Collect the lines of the entries where "image" shows up.

Data for the task:
========

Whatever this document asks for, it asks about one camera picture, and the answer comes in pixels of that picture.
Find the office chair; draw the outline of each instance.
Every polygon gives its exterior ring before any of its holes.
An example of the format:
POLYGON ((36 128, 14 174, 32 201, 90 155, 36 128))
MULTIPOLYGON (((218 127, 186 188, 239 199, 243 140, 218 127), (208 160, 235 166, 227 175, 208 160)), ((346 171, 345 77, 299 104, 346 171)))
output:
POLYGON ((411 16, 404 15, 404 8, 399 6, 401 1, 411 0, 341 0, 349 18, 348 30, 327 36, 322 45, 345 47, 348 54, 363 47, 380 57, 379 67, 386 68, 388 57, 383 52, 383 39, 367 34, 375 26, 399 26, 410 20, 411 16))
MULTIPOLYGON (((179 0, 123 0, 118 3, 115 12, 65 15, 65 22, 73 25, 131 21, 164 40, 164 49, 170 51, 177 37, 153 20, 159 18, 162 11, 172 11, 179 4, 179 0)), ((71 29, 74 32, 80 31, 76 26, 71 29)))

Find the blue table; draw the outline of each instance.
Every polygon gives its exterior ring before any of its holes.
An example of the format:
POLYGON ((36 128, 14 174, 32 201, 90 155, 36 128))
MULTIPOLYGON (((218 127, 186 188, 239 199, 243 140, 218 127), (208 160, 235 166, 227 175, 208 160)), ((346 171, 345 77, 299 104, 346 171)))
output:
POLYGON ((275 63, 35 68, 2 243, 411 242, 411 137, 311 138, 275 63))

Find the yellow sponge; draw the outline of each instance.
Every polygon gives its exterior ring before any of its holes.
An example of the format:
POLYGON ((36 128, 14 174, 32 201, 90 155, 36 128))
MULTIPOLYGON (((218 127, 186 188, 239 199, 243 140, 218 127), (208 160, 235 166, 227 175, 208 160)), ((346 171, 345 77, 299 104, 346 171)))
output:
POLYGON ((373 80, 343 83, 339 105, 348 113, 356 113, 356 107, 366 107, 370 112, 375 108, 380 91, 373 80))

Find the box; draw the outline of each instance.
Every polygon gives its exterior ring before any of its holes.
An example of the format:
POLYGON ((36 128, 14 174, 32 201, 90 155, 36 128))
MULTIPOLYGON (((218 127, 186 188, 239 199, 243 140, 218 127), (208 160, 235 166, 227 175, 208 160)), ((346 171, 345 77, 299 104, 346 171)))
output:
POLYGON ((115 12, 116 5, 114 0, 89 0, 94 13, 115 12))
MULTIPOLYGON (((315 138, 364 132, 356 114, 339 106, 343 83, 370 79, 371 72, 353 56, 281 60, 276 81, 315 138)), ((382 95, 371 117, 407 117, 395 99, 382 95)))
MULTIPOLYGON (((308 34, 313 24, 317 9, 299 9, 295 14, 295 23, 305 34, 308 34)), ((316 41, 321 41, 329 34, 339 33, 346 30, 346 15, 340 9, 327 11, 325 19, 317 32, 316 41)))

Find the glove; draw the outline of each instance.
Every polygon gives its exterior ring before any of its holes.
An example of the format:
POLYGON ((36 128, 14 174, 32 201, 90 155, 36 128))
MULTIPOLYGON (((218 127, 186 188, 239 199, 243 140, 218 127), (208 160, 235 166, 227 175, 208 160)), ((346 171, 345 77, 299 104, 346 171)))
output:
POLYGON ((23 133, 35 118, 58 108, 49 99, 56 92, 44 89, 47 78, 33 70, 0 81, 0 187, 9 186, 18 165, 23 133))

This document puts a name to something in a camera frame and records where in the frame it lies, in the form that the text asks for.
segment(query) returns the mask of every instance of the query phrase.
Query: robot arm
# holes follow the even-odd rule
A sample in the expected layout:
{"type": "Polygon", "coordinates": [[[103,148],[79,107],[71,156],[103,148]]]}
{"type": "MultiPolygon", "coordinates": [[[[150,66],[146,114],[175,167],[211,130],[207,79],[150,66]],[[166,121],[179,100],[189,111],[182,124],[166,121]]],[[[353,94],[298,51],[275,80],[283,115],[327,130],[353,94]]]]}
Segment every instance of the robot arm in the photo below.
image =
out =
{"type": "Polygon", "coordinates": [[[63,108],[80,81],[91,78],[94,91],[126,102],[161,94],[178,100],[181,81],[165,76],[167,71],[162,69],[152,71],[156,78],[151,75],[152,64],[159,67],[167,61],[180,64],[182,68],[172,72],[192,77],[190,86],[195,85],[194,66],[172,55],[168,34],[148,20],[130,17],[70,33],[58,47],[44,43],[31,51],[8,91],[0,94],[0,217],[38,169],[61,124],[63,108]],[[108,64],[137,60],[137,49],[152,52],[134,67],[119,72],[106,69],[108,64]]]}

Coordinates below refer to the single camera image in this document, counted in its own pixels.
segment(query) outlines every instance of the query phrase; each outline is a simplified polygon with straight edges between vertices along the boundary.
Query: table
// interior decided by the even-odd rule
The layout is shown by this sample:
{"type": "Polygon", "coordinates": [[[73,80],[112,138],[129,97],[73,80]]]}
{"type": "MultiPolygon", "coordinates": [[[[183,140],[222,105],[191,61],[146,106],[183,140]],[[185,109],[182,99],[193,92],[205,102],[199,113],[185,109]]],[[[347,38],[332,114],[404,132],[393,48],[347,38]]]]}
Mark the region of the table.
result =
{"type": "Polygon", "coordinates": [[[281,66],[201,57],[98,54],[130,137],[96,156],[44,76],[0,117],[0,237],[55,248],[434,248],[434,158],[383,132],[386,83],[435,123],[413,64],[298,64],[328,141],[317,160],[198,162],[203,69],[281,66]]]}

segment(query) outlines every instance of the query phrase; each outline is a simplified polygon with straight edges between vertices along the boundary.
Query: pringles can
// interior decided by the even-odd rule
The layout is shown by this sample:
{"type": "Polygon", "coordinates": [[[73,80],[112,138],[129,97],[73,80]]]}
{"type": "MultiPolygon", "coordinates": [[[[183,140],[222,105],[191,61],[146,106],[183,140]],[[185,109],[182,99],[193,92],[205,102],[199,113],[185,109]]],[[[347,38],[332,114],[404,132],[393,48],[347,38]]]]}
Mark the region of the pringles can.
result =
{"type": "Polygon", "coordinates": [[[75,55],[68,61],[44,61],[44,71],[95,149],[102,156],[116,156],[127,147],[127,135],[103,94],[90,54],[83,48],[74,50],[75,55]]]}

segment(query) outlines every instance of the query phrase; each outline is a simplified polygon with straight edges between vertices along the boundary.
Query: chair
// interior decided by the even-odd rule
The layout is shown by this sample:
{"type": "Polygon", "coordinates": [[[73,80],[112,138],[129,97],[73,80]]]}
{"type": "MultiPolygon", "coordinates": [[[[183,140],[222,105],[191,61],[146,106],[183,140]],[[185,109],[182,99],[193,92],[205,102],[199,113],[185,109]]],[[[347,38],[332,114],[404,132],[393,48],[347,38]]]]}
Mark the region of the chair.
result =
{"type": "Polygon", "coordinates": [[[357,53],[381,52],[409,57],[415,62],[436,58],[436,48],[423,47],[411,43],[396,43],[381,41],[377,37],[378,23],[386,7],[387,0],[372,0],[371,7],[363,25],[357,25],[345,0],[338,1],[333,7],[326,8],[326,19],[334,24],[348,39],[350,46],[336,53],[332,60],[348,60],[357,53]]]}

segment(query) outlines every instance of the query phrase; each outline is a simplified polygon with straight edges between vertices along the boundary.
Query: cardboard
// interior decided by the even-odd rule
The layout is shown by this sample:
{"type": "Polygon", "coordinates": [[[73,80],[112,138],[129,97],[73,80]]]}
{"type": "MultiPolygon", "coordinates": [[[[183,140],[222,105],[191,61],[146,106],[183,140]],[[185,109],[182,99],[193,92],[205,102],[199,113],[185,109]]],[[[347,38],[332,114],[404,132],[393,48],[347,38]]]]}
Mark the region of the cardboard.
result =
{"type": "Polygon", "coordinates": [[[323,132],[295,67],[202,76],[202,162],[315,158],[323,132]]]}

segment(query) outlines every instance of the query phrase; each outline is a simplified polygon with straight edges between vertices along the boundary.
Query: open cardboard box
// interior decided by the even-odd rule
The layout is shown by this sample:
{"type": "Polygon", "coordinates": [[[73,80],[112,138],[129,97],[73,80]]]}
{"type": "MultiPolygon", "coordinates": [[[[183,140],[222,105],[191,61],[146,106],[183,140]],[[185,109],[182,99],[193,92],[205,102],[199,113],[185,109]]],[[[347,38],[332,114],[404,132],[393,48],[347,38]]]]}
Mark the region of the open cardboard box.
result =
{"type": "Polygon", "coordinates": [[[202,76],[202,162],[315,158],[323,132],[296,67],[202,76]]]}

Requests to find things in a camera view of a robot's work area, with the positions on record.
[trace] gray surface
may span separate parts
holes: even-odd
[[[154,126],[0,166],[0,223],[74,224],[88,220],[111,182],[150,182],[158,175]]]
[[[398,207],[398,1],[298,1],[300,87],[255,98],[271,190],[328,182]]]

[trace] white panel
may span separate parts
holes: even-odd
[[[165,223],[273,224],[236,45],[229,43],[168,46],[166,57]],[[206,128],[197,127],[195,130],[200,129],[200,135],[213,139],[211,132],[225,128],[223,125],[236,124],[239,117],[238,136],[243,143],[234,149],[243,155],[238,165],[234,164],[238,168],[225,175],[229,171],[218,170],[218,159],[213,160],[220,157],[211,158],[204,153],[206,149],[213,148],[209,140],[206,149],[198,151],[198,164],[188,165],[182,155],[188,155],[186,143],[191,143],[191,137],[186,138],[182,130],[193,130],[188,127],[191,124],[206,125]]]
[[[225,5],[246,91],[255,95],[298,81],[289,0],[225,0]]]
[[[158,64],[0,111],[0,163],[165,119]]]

========

Task answer:
image =
Coordinates below refer to the single camera image in this document, counted in its own pixels.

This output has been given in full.